Work instructions:
All lines from the one containing "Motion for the" through the last line below must be duplicated exactly, with nothing outside that span.

Data shown:
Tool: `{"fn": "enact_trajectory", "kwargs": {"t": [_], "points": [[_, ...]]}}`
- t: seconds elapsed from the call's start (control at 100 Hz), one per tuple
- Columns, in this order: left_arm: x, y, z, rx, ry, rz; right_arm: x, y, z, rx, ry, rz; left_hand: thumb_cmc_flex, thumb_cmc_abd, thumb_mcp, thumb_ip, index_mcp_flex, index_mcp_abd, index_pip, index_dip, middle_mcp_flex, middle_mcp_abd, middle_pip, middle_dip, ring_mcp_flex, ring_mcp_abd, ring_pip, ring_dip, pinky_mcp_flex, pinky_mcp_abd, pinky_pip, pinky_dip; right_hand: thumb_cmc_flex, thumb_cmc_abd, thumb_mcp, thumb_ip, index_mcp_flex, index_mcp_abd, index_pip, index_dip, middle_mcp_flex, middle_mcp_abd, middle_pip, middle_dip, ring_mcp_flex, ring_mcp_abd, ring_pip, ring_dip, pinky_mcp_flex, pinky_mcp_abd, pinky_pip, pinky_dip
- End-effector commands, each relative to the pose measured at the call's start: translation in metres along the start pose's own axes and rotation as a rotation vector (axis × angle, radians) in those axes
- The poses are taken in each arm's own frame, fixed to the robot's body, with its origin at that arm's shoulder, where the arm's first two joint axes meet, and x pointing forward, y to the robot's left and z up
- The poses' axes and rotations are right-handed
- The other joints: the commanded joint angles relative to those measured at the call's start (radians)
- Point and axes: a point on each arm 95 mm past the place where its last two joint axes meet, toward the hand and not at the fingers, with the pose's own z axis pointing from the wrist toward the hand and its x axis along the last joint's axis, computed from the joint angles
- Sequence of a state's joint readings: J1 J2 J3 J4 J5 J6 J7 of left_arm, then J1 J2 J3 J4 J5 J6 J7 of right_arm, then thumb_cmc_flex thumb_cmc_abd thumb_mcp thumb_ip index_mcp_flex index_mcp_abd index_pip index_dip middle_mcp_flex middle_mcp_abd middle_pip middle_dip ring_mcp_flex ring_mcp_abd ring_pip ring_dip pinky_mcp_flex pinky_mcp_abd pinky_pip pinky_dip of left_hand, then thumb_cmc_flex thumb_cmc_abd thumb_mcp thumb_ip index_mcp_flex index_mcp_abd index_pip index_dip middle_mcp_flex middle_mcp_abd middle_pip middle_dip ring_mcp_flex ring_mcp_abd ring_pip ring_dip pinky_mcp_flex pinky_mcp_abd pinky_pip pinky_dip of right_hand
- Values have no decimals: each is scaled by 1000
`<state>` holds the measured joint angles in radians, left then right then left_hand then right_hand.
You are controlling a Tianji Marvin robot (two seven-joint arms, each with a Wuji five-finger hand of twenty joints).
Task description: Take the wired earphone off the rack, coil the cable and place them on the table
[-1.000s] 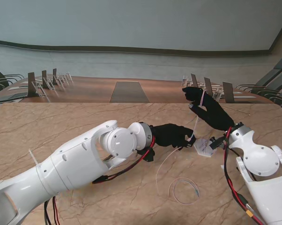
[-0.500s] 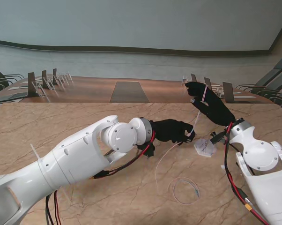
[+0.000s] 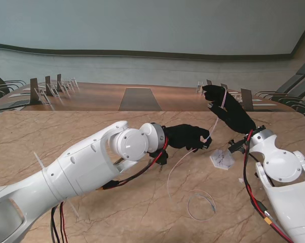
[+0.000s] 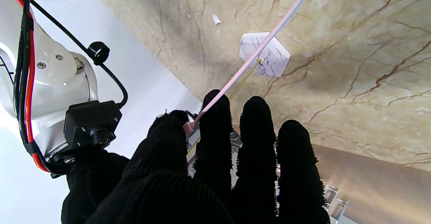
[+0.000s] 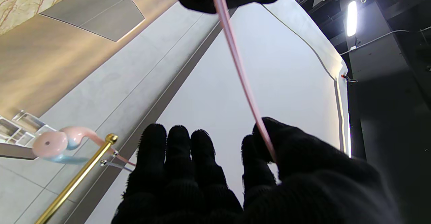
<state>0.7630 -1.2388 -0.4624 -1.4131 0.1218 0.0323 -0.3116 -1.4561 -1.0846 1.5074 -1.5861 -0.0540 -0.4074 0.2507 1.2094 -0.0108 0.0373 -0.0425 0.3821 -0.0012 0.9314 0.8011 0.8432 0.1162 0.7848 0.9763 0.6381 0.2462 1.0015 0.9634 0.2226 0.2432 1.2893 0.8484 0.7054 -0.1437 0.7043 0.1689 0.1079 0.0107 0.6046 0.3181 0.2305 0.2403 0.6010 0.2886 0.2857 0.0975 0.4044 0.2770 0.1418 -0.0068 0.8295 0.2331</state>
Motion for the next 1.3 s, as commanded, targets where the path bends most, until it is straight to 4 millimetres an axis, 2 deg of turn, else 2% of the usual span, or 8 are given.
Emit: {"fn": "enact_trajectory", "kwargs": {"t": [0.0,0.38,0.74,0.99,1.29], "points": [[1,-1,1,4,6,-1,3,0,2,-2,13,-1,82,-1,8,-3,15,-9,12,-8,38,-1,37,17,20,17,24,19,5,25,49,21,-3,5,-8,9,-27,-19,3,-10,-8,-5,-2,7,-11,-5,-4,5,-12,-27,10,-27],[-5,-9,8,9,-2,-11,-1,7,9,-35,42,-29,82,0,5,-4,17,-7,8,-15,40,2,38,17,22,19,26,18,7,26,49,26,-32,-11,9,5,-26,-32,-1,-9,-38,-28,-19,0,-50,-32,-23,-4,-56,-57,-12,-37],[-8,-15,9,31,-1,-16,14,9,6,-4,114,-72,82,-4,-2,-3,22,-5,-4,-40,45,3,41,18,25,19,28,17,9,29,47,27,-34,-17,25,0,-22,-37,20,-1,-22,-36,-18,0,-39,-38,-20,-4,-49,-60,-8,-37],[-11,-6,4,34,-26,-11,29,1,0,40,153,-92,82,-1,-10,-1,25,-9,-4,-63,40,-4,58,29,13,12,25,15,-3,24,38,24,-31,-17,31,-4,-23,-37,34,-2,-4,-39,-17,0,-22,-38,-16,-3,-37,-58,-3,-35],[-20,14,-7,27,-86,-3,47,-20,-9,123,181,-88,82,13,24,-2,-24,-15,49,10,-33,-12,7,6,-53,1,-51,-14,-56,2,-11,-10,-25,-14,30,-11,-22,-42,51,-7,22,-54,-23,0,-6,-50,-16,-2,-27,-63,2,-32]]}}
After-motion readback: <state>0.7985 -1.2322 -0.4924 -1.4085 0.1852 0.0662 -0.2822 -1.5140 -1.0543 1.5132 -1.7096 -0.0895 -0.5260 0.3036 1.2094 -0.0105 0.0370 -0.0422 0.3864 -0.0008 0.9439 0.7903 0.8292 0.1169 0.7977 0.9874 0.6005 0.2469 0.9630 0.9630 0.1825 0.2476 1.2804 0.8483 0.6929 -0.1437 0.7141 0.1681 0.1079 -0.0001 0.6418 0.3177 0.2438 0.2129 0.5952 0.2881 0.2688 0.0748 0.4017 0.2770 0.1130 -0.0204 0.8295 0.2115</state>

Expected output:
Motion for the next 1.3 s, as commanded, targets where the path bends most, until it is straight to 4 millimetres an axis, 2 deg of turn, else 2% of the usual span, or 8 are given.
Emit: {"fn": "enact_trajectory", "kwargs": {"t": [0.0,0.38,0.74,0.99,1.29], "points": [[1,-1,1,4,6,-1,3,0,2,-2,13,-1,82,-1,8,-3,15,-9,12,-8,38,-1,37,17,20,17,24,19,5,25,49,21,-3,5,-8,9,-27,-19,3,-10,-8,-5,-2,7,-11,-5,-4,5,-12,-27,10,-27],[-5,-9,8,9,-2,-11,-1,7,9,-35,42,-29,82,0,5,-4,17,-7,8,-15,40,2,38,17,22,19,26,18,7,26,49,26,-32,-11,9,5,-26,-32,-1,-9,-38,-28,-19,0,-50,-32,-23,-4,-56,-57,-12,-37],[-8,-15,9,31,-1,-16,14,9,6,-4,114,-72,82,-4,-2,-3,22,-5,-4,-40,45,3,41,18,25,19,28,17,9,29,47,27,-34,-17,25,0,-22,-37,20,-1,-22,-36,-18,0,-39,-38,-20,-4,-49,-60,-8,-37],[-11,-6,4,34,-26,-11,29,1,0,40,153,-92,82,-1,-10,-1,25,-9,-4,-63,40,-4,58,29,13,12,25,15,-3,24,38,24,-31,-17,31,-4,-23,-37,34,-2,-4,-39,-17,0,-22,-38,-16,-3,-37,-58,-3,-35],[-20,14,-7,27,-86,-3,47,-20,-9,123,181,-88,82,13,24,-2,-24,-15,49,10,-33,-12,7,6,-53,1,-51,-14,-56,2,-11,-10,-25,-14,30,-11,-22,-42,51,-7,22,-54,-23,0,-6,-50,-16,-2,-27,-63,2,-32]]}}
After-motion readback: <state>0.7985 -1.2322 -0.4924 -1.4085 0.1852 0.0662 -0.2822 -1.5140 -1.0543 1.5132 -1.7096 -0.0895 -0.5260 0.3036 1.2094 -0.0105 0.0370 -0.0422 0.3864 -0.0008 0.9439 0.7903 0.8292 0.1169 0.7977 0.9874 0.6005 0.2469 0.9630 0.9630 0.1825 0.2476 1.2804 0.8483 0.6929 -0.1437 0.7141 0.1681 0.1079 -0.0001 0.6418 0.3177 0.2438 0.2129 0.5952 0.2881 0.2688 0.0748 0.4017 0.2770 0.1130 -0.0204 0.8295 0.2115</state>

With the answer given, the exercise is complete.